> _WORK ORDER_:
The line containing "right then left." marks the end: quote every line from the start of the records below through it, word for word.

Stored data
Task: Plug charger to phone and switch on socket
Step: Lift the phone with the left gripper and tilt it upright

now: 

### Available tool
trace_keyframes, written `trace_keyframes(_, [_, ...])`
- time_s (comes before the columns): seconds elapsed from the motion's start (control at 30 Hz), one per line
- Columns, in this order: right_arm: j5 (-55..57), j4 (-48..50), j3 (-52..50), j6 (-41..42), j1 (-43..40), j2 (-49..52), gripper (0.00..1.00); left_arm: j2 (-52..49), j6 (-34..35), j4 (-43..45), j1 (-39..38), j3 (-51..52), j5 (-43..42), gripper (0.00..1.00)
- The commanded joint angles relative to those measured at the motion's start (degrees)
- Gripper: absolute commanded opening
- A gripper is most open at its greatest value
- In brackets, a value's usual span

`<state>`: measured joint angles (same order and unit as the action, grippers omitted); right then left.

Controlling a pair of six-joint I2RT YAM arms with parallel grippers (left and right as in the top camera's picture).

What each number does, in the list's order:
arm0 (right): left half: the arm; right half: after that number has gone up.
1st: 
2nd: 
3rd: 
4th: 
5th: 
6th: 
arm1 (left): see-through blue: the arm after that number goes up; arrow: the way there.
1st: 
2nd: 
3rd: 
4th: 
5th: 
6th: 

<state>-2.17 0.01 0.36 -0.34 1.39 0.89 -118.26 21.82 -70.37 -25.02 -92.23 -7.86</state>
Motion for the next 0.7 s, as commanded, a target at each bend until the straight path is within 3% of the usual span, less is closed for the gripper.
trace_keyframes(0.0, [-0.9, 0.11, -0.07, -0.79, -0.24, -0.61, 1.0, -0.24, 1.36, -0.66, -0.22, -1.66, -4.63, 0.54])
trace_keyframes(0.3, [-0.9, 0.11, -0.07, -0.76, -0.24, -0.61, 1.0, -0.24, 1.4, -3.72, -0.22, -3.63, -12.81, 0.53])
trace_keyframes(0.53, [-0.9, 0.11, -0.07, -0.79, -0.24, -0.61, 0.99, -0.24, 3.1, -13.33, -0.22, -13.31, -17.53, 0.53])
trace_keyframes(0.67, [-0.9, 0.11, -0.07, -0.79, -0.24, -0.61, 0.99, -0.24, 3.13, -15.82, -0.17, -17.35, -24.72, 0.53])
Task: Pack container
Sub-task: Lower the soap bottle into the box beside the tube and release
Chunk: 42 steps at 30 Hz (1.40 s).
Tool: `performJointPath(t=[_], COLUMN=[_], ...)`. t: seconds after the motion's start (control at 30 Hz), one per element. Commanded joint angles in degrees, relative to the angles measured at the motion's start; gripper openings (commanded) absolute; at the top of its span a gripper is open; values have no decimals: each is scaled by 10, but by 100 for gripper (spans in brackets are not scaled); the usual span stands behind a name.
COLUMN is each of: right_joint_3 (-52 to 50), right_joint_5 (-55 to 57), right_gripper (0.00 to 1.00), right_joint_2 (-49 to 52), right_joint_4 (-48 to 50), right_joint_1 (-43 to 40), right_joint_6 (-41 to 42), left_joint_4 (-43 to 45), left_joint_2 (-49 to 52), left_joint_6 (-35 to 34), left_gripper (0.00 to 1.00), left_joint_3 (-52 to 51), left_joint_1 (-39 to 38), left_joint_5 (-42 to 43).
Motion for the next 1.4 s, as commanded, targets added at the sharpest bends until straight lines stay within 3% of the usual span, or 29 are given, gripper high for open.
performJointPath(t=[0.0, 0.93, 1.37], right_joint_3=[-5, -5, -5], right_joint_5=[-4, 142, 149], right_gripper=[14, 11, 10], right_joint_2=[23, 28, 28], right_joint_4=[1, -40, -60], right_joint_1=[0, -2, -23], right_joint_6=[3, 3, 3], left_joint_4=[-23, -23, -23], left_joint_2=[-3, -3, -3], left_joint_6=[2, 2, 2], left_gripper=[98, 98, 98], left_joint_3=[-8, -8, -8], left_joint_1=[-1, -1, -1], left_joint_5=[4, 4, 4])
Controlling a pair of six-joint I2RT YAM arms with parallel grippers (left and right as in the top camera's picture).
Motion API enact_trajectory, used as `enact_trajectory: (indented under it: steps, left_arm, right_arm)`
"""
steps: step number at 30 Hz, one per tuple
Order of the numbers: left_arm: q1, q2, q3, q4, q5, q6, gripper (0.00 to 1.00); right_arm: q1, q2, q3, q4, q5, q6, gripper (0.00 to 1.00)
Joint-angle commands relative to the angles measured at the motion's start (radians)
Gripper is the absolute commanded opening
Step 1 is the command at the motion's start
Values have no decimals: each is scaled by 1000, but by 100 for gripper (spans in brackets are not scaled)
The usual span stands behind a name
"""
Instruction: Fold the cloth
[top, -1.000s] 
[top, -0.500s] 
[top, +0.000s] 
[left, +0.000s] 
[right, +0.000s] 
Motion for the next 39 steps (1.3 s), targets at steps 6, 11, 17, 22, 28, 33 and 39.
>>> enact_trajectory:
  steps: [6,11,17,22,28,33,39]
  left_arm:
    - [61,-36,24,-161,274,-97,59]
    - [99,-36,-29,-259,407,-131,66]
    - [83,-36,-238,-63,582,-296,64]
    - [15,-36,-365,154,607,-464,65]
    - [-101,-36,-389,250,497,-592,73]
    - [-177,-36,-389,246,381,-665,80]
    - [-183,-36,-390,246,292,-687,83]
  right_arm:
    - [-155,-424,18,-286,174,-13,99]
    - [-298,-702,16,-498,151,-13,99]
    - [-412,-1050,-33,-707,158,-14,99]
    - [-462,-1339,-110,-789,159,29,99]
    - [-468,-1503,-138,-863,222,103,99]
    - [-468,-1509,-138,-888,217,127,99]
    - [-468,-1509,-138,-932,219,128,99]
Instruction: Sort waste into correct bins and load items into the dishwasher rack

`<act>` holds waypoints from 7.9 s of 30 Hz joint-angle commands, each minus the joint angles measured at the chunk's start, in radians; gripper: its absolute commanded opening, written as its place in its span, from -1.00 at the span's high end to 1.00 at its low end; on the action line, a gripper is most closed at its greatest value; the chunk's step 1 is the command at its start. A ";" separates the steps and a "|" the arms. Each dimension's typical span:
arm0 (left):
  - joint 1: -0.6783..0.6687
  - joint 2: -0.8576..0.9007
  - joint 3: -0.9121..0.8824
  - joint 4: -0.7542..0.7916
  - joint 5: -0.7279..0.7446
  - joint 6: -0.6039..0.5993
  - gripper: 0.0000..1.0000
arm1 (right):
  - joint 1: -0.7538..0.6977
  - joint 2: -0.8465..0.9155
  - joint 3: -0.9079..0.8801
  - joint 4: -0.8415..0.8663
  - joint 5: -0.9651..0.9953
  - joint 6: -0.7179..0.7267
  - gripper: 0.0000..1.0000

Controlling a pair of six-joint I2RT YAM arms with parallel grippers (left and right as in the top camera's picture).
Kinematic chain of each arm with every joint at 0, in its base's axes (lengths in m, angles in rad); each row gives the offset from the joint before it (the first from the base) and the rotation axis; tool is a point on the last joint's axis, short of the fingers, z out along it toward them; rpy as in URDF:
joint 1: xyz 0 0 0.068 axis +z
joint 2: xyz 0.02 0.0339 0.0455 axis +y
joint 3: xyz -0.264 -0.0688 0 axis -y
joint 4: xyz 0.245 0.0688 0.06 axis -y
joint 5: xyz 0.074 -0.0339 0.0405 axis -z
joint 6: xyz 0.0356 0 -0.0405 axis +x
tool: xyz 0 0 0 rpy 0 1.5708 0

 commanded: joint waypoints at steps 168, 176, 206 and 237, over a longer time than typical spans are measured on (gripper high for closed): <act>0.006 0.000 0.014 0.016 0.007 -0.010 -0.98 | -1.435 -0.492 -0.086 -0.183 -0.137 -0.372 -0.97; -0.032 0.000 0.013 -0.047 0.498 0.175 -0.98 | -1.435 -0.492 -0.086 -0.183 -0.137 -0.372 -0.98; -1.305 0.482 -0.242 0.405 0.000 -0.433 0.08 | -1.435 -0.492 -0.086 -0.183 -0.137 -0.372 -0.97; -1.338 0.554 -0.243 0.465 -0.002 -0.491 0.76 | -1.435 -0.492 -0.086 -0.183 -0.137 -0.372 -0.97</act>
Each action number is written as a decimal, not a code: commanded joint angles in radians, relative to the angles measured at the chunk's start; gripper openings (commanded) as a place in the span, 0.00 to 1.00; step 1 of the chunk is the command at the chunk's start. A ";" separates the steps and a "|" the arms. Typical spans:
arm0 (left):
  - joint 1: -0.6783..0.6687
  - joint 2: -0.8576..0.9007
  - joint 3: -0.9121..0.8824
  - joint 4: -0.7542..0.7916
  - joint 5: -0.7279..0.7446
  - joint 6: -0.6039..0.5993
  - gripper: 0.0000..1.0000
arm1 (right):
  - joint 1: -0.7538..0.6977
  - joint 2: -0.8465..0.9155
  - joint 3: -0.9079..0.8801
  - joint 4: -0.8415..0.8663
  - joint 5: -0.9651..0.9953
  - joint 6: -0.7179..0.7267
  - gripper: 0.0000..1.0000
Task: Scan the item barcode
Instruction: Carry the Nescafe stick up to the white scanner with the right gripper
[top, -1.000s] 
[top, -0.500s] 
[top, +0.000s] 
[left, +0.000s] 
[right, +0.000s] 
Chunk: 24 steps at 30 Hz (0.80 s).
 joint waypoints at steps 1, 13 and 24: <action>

> _ANSWER SECTION_:
Task: Plug charger to phone and switch on socket
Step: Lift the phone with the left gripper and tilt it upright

now: 

### Available tool
trace_keyframes, written `trace_keyframes(_, [_, ...])`
- time_s (comes before the columns): seconds elapsed from the motion's start (control at 30 Hz), one per line
- Columns, in this order: right_arm: j5 (-55..57), j4 (-48..50), j3 (-52..50), j6 (-41..42), j1 (-43..40), j2 (-49..52), gripper (0.00..1.00); left_arm: j2 (-52..49), j6 (-34..35), j4 (-43..45), j1 (-39..38), j3 (-51..52), j5 (-43..42), gripper (0.00..1.00)
- The commanded joint angles relative to those measured at the motion's start (degrees)
- Gripper: absolute commanded opening
- A gripper is most open at its greatest value
- In brackets, a value's usual span

`<state>`: measured joint angles (same order and unit as the action, grippers omitted); right then left.

That concludes the exercise.